## Assignment
Every line containing "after" should be copied out. Go through the entries and find them.

[Record set Boundary: Start]

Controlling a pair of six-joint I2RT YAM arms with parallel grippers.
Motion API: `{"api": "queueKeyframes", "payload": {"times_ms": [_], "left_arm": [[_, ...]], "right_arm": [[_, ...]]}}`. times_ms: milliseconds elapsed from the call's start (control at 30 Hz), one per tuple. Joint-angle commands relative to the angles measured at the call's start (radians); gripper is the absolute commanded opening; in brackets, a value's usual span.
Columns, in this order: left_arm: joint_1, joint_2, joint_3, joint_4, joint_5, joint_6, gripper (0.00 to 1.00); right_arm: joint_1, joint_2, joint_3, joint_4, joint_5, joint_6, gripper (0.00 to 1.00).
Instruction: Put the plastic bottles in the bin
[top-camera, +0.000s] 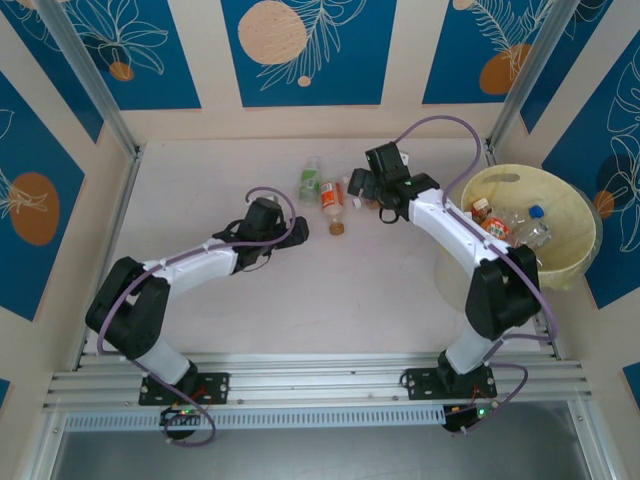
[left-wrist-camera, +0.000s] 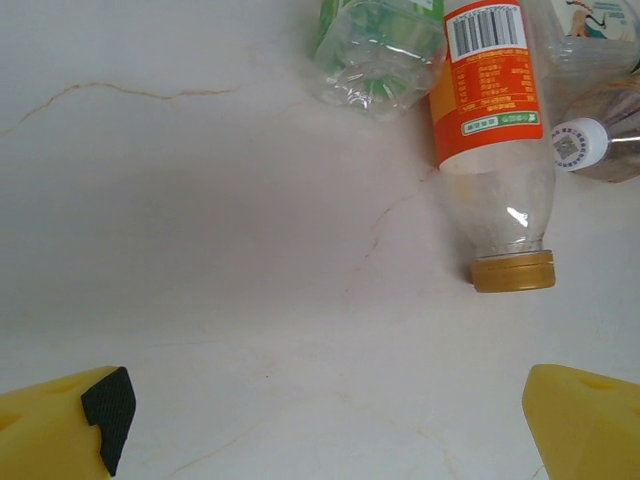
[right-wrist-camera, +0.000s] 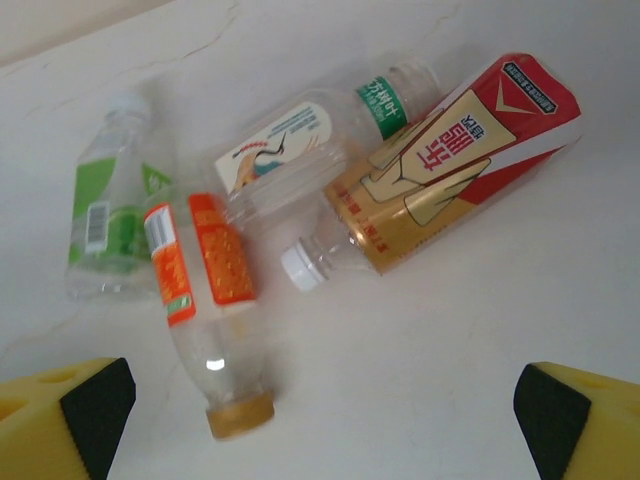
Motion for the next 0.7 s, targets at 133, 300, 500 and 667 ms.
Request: {"api": "queueKeyframes", "payload": {"times_ms": [133, 300, 500, 667], "left_arm": [[0.02, -0.034, -0.033, 0.017, -0.007, -0.018, 1.0], [0.027, -0.06, -0.059, 0.019, -0.023, -0.019, 1.0], [0.041, -0.08, -0.089, 0.035, -0.031, -0.026, 1.0], [0.048, -0.082, -0.102, 0.037, -0.032, -0.037, 1.0]], "right_arm": [[-0.061, 0.18, 0.104, -0.02, -0.006, 0.276, 1.0], [-0.103, 0.275, 0.157, -0.039, -0.005, 0.355, 1.0], [-0.139, 0.364, 0.218, -0.071, 0.039, 0.416, 1.0], [-0.169, 0.418, 0.261, -0.069, 0.013, 0.429, 1.0]]}}
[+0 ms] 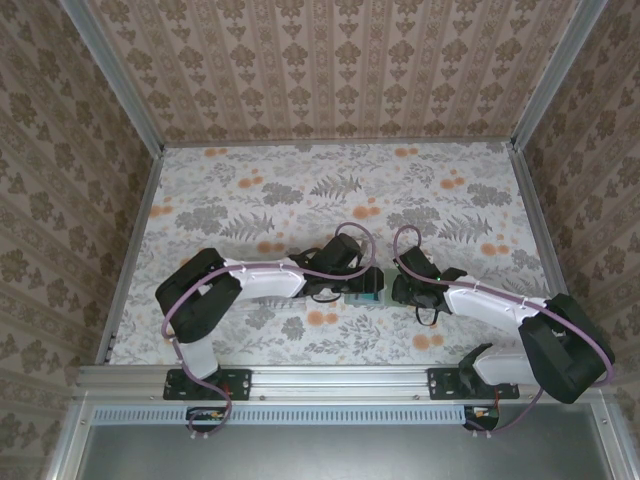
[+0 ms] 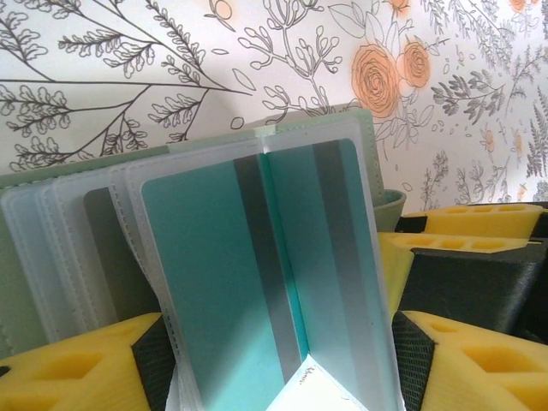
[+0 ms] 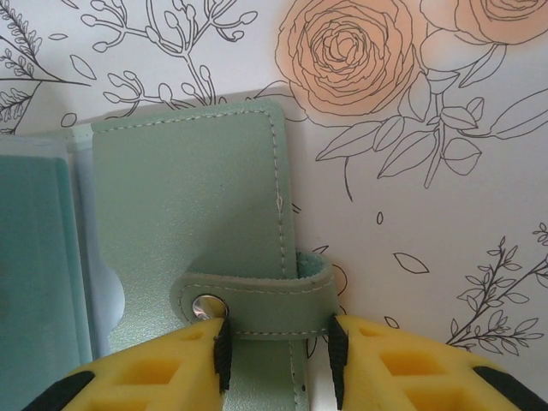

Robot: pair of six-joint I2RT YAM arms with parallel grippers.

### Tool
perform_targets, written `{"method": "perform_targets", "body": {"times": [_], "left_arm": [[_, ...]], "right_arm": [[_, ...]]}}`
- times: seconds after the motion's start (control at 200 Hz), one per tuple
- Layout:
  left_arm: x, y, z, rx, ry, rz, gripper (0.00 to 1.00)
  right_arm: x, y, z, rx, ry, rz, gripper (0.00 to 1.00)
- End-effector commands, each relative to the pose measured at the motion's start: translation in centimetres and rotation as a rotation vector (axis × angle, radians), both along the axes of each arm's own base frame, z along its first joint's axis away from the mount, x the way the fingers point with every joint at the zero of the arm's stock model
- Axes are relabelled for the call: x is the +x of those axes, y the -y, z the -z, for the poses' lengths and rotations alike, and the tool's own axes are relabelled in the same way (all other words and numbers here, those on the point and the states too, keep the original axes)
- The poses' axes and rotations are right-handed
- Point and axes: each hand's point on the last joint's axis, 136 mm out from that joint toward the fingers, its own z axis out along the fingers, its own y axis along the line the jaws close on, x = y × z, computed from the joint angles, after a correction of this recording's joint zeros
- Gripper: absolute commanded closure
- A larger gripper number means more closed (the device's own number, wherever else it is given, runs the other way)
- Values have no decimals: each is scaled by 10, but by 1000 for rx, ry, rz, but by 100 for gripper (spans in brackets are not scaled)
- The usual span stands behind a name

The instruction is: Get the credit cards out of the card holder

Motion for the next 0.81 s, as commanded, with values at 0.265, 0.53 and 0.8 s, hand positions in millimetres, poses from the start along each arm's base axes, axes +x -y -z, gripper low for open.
{"method": "perform_targets", "body": {"times": [0.265, 0.53, 0.8], "left_arm": [[-9, 11, -9, -43, 13, 58, 22], [-9, 12, -14, -51, 30, 74, 20], [-13, 24, -12, -60, 18, 106, 20]], "right_arm": [[-6, 11, -8, -7, 11, 32, 54], [-5, 26, -29, -30, 65, 70, 45], [-8, 32, -35, -35, 86, 85, 43]]}}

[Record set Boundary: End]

## Solved exercise
- times: seconds after the motion's start (control at 200 Hz), one per tuple
- Point and axes: each hand's point on the last joint's axis, 136 mm out from that joint toward the fingers, its own z axis out along the fingers, its own y axis along the line the jaws close on, x = y × z, computed from the joint angles, after a correction of this recording's joint zeros

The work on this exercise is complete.